Horvath also claims control over a licensing agreement the Packo family signed in 2002 that paid his mother royalties for the restaurant chain using the recipes, which she said were given to her by her father.

A court-appointed trustee in Horvath's bankruptcy proceedings has filed motions to force him to turn over the recipes and ingredients list, because they could be considered potential assets and part of his bankruptcy estate.

A court previously determined that Packo recipes and ingredients lists were intellectual property and part of the restaurant assets under the 2002 license agreement, but it didn't appear to rule on who owns the actual notebook or other papers associated with the recipes in Tony Packo's handwriting.

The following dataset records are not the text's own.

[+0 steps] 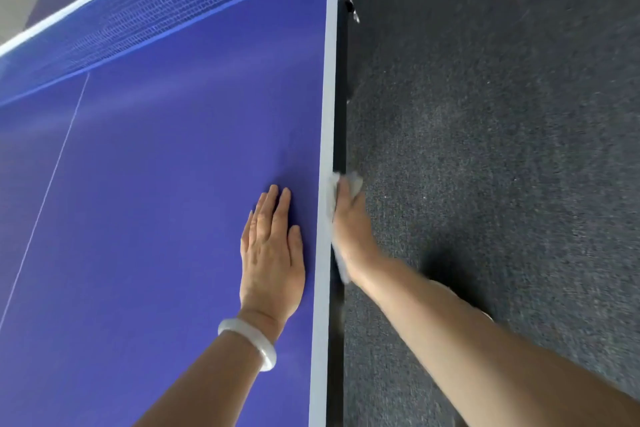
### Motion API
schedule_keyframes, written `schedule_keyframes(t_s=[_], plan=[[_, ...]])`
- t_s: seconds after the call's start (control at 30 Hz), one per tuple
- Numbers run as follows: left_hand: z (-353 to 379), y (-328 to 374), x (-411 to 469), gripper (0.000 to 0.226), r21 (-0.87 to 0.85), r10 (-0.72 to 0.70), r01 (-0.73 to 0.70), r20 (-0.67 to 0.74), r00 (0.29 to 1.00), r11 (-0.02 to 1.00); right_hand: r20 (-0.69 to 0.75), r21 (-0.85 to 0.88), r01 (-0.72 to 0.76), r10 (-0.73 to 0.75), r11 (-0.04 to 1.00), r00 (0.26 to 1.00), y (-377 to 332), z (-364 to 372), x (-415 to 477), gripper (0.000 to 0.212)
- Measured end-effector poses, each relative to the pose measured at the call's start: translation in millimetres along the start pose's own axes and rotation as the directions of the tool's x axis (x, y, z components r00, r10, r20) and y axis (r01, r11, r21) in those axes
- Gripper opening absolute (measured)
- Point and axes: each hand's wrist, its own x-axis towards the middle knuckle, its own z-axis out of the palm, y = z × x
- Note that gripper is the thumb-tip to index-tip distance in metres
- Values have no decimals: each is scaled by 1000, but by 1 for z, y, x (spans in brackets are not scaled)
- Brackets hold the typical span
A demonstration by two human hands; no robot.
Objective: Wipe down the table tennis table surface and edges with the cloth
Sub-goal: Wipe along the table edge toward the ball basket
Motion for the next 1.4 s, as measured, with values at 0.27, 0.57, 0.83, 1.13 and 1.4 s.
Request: schedule_keyframes(t_s=[0.27,0.57,0.83,1.13,1.4], plan=[[0,-3,-2,50,5,22,-22,-10,1000,1000,-94,34,199,-195,980,976,38,4,-54,31],[-2,-3,-1,50,-13,26,-27,-15,1000,1000,-93,7,154,-152,988,984,34,2,-54,14],[0,-2,-3,50,-31,37,-38,-43,998,999,-62,-132,342,-352,930,934,84,5,-122,66],[5,-7,-4,48,-83,14,-19,-63,998,996,0,159,370,-375,915,927,66,-4,-70,48],[3,-7,0,47,-50,32,-36,-63,997,998,107,30,376,-377,926,920,162,-15,-200,64]])
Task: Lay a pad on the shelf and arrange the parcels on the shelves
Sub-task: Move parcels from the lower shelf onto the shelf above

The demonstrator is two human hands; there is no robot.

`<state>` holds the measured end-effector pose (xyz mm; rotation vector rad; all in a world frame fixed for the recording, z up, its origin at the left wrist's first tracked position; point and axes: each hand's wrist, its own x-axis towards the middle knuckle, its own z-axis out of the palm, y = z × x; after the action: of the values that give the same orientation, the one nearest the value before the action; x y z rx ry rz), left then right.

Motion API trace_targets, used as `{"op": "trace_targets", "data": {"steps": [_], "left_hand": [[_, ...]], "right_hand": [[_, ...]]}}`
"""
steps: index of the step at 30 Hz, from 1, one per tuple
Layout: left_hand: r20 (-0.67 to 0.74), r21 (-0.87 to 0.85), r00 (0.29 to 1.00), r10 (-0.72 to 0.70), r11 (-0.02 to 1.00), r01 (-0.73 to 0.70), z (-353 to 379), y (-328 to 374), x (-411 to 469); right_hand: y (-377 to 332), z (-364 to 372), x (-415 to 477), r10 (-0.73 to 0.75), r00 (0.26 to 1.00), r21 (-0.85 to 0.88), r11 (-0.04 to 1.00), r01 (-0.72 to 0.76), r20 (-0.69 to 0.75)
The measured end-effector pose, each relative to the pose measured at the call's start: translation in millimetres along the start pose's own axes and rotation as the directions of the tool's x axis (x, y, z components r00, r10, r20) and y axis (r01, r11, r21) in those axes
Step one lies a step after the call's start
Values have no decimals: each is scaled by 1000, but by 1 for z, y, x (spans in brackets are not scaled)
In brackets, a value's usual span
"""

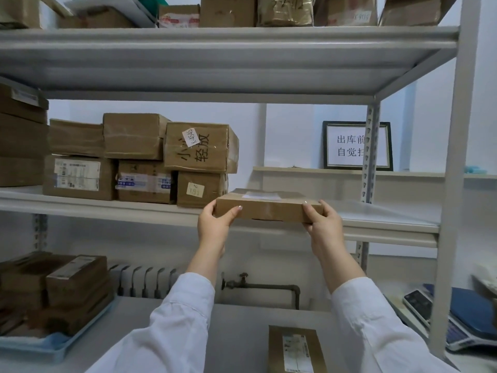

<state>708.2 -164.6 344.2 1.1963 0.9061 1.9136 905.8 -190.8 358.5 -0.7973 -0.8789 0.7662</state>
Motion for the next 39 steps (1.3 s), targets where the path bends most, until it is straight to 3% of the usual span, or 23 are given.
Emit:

Packo's became a household name in the 1970s when actor Jamie Farr portrayed a homesick U.S. soldier in the Korean War who longed for the hot dogs.

Oklahoma
After ruling, state set to carry out executions

OKLAHOMA CITY (AP) - Now that the U.S. Supreme Court has upheld the use of one of the drugs in Oklahoma's lethal injection protocol, the state is prepared to move forward with three previously scheduled executions.

Oklahoma Department of Corrections spokeswoman Terri Watkins confirmed Monday that the state has access to midazolam and the other drugs needed to carry out the executions.

Oklahoma Attorney General Scott Pruitt's office is expected to notify the Oklahoma Court of Criminal Appeals that three inmates have exhausted their appeals. The court will then set execution dates for Richard Eugene Glossip, John Marion Grant and Benjamin Robert Cole.

The three inmates had challenged the use of midazolam, but Supreme Court justices voted 5-4 that it can be used without violating the constitutional prohibition on cruel and unusual punishment.